Work to be completed: Retype, word for word, each line between the lines holding "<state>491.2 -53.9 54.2" and "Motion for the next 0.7", inclusive, and leave the rest of the data alone.

Entries taken from a collection:
--- START ---

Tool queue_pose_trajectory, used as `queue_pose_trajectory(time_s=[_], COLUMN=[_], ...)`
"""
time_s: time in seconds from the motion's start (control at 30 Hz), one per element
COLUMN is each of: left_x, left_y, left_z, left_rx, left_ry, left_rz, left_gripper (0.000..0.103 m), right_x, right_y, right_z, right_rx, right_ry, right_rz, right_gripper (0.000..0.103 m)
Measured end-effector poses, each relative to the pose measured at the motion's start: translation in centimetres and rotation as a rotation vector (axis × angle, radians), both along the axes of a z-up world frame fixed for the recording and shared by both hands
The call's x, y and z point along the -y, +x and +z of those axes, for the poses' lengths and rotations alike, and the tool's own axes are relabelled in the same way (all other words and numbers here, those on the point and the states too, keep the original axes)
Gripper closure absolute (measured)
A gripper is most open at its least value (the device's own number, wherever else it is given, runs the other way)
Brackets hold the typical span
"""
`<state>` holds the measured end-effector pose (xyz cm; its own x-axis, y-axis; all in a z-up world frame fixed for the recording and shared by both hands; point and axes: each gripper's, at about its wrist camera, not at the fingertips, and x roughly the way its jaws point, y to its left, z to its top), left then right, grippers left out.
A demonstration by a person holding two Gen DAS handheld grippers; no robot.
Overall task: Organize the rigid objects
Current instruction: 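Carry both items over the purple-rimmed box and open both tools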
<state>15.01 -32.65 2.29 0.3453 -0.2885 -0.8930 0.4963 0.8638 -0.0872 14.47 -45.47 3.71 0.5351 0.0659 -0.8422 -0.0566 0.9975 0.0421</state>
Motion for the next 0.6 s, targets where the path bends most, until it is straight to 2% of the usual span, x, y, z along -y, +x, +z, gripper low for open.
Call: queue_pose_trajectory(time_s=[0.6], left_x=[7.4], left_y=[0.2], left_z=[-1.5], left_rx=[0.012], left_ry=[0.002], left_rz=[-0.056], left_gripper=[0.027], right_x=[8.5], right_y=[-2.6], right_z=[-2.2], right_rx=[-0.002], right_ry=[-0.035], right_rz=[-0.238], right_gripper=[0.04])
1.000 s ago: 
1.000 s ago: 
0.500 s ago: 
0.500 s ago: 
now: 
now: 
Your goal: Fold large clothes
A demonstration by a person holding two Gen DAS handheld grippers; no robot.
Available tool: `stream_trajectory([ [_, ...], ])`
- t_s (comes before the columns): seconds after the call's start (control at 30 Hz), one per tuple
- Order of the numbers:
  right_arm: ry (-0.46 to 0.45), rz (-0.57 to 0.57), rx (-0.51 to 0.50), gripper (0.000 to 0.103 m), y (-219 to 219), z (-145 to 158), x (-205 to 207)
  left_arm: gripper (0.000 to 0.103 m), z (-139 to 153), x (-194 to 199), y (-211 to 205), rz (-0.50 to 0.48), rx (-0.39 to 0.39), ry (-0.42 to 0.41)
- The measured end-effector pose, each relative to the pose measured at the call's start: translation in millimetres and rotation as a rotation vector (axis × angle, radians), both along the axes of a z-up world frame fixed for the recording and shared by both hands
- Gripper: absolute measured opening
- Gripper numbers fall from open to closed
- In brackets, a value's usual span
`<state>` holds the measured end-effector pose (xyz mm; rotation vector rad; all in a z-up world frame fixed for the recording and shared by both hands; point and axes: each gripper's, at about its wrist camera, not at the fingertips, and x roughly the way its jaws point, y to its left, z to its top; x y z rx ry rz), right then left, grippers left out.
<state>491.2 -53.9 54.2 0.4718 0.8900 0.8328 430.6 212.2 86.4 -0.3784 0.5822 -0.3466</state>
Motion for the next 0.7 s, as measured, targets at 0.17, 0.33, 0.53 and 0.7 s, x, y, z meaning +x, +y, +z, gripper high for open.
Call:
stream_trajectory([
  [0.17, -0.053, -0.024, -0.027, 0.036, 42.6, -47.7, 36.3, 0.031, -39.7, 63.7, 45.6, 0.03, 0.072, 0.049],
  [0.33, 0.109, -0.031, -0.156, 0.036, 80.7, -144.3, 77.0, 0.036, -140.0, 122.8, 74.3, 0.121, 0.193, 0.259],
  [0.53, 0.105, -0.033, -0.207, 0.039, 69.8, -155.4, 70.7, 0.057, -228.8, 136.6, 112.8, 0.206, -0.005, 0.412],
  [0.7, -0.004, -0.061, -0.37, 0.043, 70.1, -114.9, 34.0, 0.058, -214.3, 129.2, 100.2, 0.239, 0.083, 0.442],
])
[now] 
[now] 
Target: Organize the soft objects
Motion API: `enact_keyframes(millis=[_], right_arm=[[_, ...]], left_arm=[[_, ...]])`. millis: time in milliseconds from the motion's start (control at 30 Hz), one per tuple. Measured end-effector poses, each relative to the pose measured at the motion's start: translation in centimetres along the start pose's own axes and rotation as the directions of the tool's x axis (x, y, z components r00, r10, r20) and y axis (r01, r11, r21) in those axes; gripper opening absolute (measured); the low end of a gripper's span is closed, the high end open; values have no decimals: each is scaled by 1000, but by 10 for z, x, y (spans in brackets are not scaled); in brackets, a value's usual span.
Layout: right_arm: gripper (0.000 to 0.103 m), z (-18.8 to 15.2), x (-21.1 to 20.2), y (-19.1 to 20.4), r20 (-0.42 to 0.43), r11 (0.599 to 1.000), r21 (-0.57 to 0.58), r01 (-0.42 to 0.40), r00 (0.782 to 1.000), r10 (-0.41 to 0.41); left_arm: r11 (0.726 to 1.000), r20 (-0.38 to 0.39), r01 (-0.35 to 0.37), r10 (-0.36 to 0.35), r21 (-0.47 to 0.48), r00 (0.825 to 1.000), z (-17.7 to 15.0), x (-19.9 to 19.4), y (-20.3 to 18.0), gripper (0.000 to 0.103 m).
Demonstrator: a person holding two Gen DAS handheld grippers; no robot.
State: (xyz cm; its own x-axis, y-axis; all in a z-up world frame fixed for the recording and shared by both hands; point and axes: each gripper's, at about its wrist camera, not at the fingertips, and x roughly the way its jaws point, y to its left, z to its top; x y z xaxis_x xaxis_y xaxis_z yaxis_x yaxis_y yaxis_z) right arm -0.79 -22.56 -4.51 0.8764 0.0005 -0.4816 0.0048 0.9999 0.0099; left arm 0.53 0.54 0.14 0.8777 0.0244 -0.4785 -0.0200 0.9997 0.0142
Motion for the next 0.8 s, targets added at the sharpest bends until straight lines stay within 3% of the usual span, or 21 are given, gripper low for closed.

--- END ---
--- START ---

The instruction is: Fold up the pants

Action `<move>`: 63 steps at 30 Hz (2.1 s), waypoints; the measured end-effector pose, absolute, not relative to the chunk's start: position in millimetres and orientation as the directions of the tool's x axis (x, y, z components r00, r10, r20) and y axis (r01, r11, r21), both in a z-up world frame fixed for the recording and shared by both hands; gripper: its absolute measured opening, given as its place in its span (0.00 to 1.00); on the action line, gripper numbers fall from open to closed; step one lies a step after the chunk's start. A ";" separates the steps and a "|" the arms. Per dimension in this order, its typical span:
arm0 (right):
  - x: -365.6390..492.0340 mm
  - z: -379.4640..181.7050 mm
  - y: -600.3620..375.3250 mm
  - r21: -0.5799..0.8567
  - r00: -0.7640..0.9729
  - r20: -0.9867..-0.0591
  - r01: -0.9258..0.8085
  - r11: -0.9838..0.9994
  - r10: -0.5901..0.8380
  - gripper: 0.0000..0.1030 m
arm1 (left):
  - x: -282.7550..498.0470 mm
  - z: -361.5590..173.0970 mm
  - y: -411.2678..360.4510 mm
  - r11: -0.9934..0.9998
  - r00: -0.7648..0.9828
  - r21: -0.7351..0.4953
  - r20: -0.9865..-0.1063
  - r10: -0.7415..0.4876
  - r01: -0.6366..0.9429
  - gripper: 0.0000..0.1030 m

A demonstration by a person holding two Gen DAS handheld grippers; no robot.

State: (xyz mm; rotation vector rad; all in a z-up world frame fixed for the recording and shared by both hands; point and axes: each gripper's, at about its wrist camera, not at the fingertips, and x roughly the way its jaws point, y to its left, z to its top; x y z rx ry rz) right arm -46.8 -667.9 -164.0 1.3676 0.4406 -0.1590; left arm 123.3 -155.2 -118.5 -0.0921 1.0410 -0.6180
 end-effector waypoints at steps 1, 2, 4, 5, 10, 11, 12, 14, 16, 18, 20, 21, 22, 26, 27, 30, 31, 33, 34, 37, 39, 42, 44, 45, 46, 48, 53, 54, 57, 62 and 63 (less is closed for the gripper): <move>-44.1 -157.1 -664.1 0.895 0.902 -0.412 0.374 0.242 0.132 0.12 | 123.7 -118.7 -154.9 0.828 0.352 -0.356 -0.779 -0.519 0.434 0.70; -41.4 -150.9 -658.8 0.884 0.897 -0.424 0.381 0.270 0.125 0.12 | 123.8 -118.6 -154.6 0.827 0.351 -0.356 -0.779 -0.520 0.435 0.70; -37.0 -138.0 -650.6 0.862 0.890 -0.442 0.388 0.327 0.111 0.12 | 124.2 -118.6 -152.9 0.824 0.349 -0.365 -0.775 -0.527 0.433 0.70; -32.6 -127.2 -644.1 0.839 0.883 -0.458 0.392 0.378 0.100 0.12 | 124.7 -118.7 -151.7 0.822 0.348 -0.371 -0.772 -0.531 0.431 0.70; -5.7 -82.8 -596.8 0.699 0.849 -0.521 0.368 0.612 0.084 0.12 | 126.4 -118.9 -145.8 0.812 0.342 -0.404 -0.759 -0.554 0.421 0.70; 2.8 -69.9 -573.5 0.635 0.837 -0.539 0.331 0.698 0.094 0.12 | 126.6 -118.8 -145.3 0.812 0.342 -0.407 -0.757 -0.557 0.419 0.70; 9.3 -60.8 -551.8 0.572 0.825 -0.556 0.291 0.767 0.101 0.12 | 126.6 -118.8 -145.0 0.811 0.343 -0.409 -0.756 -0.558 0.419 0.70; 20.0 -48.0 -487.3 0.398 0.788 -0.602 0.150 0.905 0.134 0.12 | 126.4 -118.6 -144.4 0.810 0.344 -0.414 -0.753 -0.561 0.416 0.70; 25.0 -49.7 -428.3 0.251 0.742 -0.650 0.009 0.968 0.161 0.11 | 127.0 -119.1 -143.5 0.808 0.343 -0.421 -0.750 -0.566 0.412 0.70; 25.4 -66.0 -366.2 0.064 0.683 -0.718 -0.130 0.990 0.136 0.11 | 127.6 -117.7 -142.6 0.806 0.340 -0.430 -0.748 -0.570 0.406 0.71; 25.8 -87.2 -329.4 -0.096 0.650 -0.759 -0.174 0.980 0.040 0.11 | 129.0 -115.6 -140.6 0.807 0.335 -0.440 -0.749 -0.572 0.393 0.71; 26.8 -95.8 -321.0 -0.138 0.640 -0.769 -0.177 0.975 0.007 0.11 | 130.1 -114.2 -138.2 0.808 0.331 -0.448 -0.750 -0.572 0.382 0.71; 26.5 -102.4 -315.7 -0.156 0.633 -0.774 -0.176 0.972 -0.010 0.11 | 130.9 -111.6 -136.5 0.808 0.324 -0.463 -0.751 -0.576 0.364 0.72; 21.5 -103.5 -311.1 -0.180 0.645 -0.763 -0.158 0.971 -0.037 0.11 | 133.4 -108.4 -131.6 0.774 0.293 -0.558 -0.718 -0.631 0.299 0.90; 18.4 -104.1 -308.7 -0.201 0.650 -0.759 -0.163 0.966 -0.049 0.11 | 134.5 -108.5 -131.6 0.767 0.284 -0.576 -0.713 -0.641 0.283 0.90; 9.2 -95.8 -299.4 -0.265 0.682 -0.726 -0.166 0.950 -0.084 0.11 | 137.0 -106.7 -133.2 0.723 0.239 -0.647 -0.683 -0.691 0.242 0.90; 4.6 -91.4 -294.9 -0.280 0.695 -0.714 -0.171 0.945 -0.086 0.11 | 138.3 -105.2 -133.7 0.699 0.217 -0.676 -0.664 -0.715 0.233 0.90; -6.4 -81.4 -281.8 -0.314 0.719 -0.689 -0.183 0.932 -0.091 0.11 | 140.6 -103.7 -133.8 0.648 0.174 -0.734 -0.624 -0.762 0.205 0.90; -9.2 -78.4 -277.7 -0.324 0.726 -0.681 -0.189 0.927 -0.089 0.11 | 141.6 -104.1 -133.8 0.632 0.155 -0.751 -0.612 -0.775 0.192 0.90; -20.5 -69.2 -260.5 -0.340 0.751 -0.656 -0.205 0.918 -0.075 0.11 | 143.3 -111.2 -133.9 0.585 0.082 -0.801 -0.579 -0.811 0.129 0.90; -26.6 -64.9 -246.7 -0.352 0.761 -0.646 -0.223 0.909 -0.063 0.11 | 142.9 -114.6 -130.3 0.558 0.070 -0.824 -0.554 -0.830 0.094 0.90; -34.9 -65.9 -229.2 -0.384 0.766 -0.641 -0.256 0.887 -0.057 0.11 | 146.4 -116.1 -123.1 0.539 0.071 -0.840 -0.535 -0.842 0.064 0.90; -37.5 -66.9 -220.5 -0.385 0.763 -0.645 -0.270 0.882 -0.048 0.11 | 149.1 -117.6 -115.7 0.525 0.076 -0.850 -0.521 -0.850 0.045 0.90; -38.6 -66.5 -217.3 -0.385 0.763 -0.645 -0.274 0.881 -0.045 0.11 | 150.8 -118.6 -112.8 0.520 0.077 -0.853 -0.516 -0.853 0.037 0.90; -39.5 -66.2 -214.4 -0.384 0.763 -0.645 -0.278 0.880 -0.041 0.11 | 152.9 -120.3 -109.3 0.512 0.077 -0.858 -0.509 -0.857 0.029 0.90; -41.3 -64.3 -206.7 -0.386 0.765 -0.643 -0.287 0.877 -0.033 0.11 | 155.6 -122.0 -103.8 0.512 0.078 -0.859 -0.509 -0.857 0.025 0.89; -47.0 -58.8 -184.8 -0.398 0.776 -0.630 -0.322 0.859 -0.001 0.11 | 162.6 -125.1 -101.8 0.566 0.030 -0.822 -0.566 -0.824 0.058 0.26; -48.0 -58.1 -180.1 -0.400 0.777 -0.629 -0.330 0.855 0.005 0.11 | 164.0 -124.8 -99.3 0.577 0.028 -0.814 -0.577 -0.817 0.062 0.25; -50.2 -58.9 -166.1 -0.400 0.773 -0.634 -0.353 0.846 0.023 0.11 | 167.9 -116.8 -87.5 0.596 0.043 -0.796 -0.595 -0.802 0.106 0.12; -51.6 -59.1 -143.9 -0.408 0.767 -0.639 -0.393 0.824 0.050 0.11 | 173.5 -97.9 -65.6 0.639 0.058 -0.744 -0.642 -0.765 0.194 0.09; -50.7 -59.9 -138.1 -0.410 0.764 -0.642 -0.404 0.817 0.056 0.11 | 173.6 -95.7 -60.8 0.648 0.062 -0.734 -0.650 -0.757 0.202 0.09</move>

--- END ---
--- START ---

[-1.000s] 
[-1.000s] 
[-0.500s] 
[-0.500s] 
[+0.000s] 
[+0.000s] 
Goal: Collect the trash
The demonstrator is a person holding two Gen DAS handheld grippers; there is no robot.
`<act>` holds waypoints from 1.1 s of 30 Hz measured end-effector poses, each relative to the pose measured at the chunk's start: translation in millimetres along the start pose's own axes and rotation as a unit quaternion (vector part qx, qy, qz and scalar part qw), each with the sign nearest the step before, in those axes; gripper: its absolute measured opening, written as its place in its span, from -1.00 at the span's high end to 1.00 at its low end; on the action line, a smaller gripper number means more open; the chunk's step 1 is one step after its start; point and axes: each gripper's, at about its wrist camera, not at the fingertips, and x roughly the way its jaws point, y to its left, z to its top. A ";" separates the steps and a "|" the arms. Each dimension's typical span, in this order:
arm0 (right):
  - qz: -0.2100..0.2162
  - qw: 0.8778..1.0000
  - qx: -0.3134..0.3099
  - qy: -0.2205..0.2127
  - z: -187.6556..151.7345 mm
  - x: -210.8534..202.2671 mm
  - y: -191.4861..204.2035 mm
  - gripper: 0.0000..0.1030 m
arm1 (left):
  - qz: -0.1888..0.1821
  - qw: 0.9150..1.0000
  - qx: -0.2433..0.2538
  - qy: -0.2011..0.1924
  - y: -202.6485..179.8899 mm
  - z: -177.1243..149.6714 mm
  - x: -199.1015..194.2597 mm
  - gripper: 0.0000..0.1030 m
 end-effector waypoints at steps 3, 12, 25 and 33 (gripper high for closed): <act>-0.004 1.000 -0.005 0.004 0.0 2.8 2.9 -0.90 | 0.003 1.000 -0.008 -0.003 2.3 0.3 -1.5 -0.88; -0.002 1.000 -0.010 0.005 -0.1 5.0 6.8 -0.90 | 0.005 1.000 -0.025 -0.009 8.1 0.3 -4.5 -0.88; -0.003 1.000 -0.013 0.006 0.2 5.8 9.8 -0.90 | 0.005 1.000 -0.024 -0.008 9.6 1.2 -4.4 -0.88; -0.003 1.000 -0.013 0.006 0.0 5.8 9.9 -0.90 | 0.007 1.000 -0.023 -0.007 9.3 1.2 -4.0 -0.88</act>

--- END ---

Solution to the exercise:
<state>491.2 -53.9 54.2 0.4718 0.8900 0.8328 430.6 212.2 86.4 -0.3784 0.5822 -0.3466</state>
Motion for the next 0.7 s, as measured, targets at 0.17, 0.33, 0.53 and 0.7 s, x, y, z meaning +x, +y, +z, gripper high for open.

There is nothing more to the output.